→ What the task requires
When you return the data, keep every line exactly as it is and leave out the pictures.

[Items from a data source]
^^^^^^^^^^^^^^^^

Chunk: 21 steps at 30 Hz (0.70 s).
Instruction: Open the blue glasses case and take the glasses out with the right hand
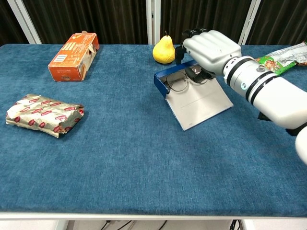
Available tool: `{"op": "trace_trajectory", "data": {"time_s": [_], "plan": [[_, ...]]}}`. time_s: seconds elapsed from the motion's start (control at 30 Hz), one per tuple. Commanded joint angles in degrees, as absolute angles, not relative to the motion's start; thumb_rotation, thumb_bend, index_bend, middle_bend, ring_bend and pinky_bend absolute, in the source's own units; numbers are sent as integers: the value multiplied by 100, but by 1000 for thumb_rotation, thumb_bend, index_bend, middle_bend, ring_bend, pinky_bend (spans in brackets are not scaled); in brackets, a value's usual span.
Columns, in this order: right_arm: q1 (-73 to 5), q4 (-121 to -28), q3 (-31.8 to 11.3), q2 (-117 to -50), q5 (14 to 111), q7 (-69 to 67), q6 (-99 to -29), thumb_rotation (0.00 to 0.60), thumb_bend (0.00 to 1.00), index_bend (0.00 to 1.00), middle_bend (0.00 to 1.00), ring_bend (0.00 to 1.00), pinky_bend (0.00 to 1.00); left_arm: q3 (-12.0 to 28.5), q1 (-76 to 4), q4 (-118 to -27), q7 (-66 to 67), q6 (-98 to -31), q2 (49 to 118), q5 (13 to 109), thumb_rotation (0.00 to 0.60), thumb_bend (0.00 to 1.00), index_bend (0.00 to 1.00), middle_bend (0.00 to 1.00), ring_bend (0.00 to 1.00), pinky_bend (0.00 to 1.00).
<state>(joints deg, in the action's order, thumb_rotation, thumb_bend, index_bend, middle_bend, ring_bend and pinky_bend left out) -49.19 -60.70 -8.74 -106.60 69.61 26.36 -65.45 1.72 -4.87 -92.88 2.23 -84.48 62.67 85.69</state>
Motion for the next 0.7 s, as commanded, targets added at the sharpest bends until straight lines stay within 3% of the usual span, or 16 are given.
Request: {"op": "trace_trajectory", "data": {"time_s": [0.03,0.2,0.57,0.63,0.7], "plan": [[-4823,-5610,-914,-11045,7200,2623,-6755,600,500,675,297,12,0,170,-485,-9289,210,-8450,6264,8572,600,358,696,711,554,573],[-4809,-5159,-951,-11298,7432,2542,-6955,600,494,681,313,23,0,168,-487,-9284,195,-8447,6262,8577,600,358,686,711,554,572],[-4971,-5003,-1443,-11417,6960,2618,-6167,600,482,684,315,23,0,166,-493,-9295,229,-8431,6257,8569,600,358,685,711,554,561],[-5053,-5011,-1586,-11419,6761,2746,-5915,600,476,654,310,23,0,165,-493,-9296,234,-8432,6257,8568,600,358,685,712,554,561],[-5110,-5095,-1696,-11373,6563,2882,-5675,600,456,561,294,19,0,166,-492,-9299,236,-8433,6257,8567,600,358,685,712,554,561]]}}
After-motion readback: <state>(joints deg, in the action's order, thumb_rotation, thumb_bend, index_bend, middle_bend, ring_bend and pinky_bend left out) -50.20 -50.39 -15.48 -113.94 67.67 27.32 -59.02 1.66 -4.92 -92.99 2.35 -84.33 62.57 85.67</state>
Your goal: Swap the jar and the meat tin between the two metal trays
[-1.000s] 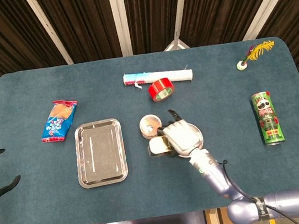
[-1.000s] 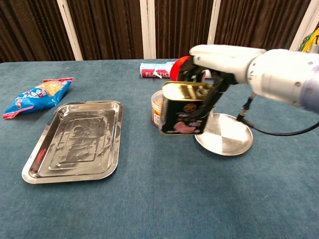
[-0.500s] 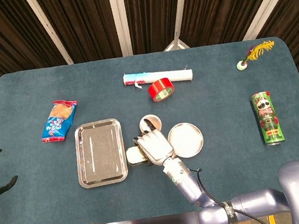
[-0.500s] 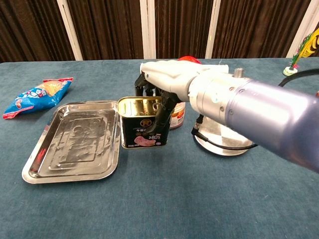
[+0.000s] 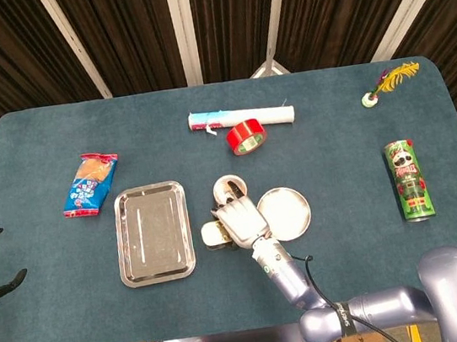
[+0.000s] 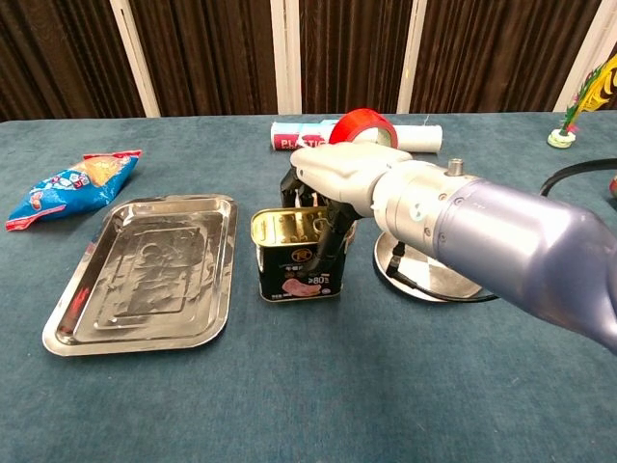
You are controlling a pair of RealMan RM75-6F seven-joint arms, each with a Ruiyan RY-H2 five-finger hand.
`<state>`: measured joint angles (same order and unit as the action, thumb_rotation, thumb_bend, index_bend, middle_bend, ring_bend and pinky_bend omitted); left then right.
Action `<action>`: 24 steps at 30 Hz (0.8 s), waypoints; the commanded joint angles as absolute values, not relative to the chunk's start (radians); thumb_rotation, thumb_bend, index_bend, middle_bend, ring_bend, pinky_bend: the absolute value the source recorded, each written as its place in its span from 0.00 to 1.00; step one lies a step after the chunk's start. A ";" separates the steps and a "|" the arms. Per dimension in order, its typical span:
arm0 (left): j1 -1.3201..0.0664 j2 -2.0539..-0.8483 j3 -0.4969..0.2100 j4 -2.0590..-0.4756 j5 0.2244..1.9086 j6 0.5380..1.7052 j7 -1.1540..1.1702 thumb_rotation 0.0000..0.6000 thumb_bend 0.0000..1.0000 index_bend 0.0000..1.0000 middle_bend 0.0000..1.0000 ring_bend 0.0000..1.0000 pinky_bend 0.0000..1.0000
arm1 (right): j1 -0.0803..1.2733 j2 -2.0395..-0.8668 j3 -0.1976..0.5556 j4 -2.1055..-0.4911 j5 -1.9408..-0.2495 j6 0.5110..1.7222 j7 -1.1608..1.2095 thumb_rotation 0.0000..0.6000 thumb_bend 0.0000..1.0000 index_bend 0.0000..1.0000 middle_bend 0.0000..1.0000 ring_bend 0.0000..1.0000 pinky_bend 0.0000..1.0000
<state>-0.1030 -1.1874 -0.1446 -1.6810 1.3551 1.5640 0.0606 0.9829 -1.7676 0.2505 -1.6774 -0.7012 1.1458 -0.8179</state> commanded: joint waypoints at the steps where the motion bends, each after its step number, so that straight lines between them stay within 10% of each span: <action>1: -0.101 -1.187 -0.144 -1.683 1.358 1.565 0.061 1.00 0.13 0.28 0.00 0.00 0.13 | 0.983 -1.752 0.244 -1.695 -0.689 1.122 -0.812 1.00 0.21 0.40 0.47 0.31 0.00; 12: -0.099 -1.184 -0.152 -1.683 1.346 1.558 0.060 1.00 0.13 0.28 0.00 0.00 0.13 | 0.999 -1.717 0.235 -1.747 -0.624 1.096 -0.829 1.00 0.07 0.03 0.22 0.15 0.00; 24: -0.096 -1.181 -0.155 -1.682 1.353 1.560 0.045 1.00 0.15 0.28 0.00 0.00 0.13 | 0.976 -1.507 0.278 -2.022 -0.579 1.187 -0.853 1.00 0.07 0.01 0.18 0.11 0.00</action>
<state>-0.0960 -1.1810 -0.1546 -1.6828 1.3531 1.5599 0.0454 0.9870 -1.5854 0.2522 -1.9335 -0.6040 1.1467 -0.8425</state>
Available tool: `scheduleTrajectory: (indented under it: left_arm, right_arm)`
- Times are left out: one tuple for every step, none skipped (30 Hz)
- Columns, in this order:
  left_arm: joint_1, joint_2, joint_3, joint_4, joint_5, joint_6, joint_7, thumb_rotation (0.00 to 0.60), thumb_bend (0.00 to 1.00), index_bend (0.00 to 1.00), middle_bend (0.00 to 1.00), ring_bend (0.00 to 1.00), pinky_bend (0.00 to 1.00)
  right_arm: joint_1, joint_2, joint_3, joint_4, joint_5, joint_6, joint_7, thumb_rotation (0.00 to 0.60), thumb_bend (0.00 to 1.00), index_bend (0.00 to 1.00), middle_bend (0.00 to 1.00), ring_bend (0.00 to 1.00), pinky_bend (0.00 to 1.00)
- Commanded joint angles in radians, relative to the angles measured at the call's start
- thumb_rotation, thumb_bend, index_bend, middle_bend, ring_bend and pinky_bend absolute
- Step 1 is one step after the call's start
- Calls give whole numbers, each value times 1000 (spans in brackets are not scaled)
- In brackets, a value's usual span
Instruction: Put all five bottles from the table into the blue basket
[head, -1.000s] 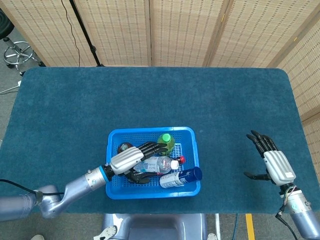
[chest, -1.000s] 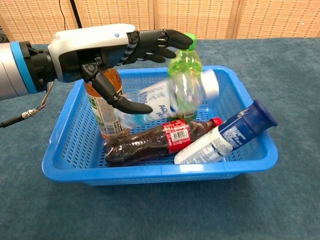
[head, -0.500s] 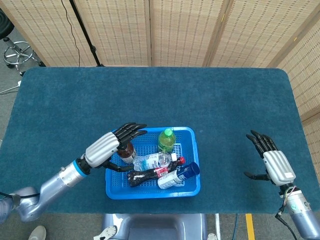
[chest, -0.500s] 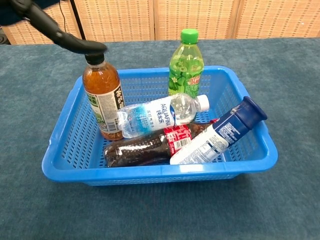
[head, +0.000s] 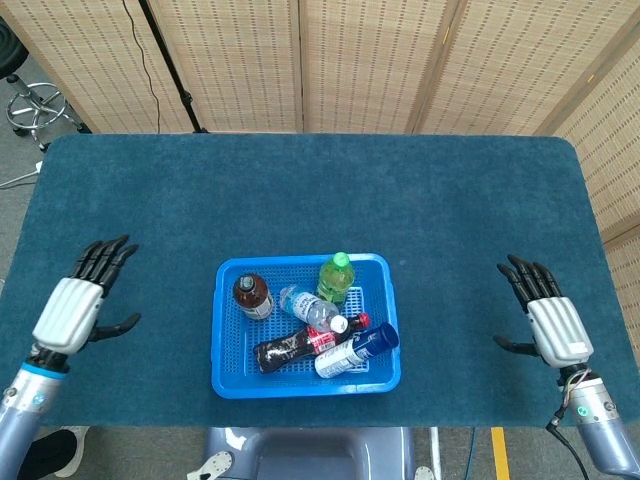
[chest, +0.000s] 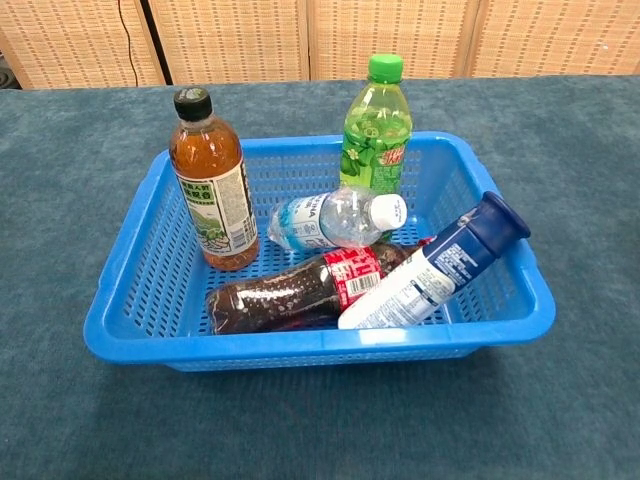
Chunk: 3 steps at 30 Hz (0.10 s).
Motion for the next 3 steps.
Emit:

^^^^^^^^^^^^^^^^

→ Exercise answer
Chunk: 21 steps at 30 Hz (0.70 s).
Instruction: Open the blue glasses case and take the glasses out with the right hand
Available tool: `{"op": "trace_trajectory", "data": {"time_s": [_], "plan": [[_, ...]]}}`. time_s: seconds elapsed from the motion's start (control at 30 Hz), one per tuple. Commanded joint angles in degrees, as absolute angles, not relative to the motion's start; thumb_rotation, thumb_bend, index_bend, middle_bend, ring_bend and pinky_bend absolute, in the source's own units; numbers are sent as integers: the value multiplied by 100, but by 1000 for thumb_rotation, thumb_bend, index_bend, middle_bend, ring_bend, pinky_bend (spans in brackets are not scaled); in brackets, a value's usual span.
Columns, in this order: right_arm: q1 (-73 to 5), q4 (-121 to -28), q3 (-31.8 to 11.3), q2 (-117 to -50), q5 (14 to 111), q7 (-69 to 67), q6 (-99 to -29), thumb_rotation (0.00 to 0.60), thumb_bend (0.00 to 1.00), index_bend (0.00 to 1.00), middle_bend (0.00 to 1.00), ring_bend (0.00 to 1.00), pinky_bend (0.00 to 1.00); left_arm: q3 (-12.0 to 28.5), q1 (-76 to 4), q4 (-118 to -27), q7 (-66 to 67), q6 (-98 to -31), q2 (49 to 118), q5 (13 to 109), thumb_rotation (0.00 to 0.60), thumb_bend (0.00 to 1.00), index_bend (0.00 to 1.00), middle_bend (0.00 to 1.00), ring_bend (0.00 to 1.00), pinky_bend (0.00 to 1.00).
<state>(joints deg, in the action's order, thumb_rotation, thumb_bend, index_bend, middle_bend, ring_bend and pinky_bend left out) -49.19 -60.70 -8.74 -106.60 69.61 26.36 -65.45 1.72 -4.87 -92.88 2.23 -84.48 62.67 85.69</state>
Motion for the next 0.7 s, as commanded, targets added at the sharpest bends until straight lines stay within 3% of the usual span, or 16 are given.
Request: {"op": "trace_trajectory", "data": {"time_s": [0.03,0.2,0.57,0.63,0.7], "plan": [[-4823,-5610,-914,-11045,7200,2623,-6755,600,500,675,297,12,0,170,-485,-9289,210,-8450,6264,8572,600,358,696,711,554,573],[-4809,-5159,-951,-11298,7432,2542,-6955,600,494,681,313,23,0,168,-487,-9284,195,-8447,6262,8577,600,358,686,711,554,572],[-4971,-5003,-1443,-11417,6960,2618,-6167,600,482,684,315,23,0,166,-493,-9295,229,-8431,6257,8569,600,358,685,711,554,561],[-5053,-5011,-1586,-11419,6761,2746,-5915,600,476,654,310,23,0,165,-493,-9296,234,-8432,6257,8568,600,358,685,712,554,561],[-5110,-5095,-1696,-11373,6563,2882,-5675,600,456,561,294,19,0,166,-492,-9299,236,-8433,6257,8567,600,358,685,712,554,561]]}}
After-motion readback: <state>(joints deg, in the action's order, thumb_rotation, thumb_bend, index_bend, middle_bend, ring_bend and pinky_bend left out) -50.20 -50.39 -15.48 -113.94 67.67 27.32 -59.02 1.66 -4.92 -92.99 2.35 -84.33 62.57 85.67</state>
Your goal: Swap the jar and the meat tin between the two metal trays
[-1.000s] 
[-1.000s] 
[-0.500s] 
[-0.500s] 
[+0.000s] 
[+0.000s] 
You are controlling a pair of RealMan RM75-6F seven-joint arms, each with a Ruiyan RY-H2 five-finger hand.
`<state>`: measured joint angles (same order and unit as the action, thumb_rotation, thumb_bend, index_bend, middle_bend, ring_bend and pinky_bend omitted); left then right.
Action `<action>`: 24 steps at 30 Hz (0.8 s), waypoints; the commanded joint angles as absolute values, not relative to the chunk's start (radians); thumb_rotation, thumb_bend, index_bend, middle_bend, ring_bend, pinky_bend: the absolute value the source recorded, each written as its place in its span from 0.00 to 1.00; step one lies a step after the chunk's start. A ";" separates the steps and a "|" the arms. Per dimension in order, its typical span:
arm0 (left): j1 -1.3201..0.0664 j2 -2.0539..-0.8483 j3 -0.4969..0.2100 j4 -2.0590..-0.4756 j5 0.2244..1.9086 j6 0.5380..1.7052 j7 -1.1540..1.1702 thumb_rotation 0.0000..0.6000 thumb_bend 0.0000..1.0000 index_bend 0.0000..1.0000 middle_bend 0.0000..1.0000 ring_bend 0.0000..1.0000 pinky_bend 0.0000..1.0000
arm1 (right): j1 -0.0803..1.2733 j2 -2.0395..-0.8668 j3 -0.1976..0.5556 j4 -2.1055..-0.4911 j5 -1.9408..-0.2495 j6 0.5110..1.7222 j7 -1.1608..1.2095 thumb_rotation 0.0000..0.6000 thumb_bend 0.0000..1.0000 index_bend 0.0000..1.0000 middle_bend 0.0000..1.0000 ring_bend 0.0000..1.0000 pinky_bend 0.0000..1.0000
<state>-0.1030 -1.1874 -0.1446 -1.6810 1.3551 1.5640 0.0606 0.9829 -1.7676 0.2505 -1.6774 -0.7012 1.1458 -0.8179</state> commanded: joint waypoints at the steps where the motion bends, each after its step number, so that straight lines between them stay within 10% of each span: <action>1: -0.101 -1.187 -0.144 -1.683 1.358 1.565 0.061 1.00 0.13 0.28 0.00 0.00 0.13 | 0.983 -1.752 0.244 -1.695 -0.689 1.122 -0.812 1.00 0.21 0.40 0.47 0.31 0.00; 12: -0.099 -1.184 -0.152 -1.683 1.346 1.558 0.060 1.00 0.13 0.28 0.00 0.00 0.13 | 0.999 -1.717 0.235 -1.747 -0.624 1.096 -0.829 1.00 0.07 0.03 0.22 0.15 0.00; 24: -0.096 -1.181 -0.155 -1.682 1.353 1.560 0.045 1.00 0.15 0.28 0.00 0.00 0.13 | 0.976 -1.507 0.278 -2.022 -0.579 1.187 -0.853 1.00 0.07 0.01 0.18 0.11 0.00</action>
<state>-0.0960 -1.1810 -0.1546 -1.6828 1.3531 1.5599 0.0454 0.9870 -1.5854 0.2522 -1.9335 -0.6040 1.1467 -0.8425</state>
Available tool: `scheduleTrajectory: (indented under it: left_arm, right_arm)`
- Times are left out: one tuple for every step, none skipped (30 Hz)
- Columns, in this order:
  left_arm: joint_1, joint_2, joint_3, joint_4, joint_5, joint_6, joint_7, thumb_rotation (0.00 to 0.60), thumb_bend (0.00 to 1.00), index_bend (0.00 to 1.00), middle_bend (0.00 to 1.00), ring_bend (0.00 to 1.00), pinky_bend (0.00 to 1.00)
  right_arm: joint_1, joint_2, joint_3, joint_4, joint_5, joint_6, joint_7, thumb_rotation (0.00 to 0.60), thumb_bend (0.00 to 1.00), index_bend (0.00 to 1.00), middle_bend (0.00 to 1.00), ring_bend (0.00 to 1.00), pinky_bend (0.00 to 1.00)
- Commanded joint angles in radians, relative to the angles measured at the call's start
- thumb_rotation, thumb_bend, index_bend, middle_bend, ring_bend and pinky_bend absolute
- Step 1 is one step after the call's start
- Calls give whole numbers, each value times 1000 (spans in brackets are not scaled)
- In brackets, a value's usual span
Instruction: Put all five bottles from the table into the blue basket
[head, -1.000s] 
[chest, -1.000s] 
[head, -0.500s] 
[chest, -0.500s] 
[head, +0.000s] 
[chest, +0.000s] 
Chunk: 3 steps at 30 Hz (0.10 s).
Motion for the next 3 steps.
Emit:

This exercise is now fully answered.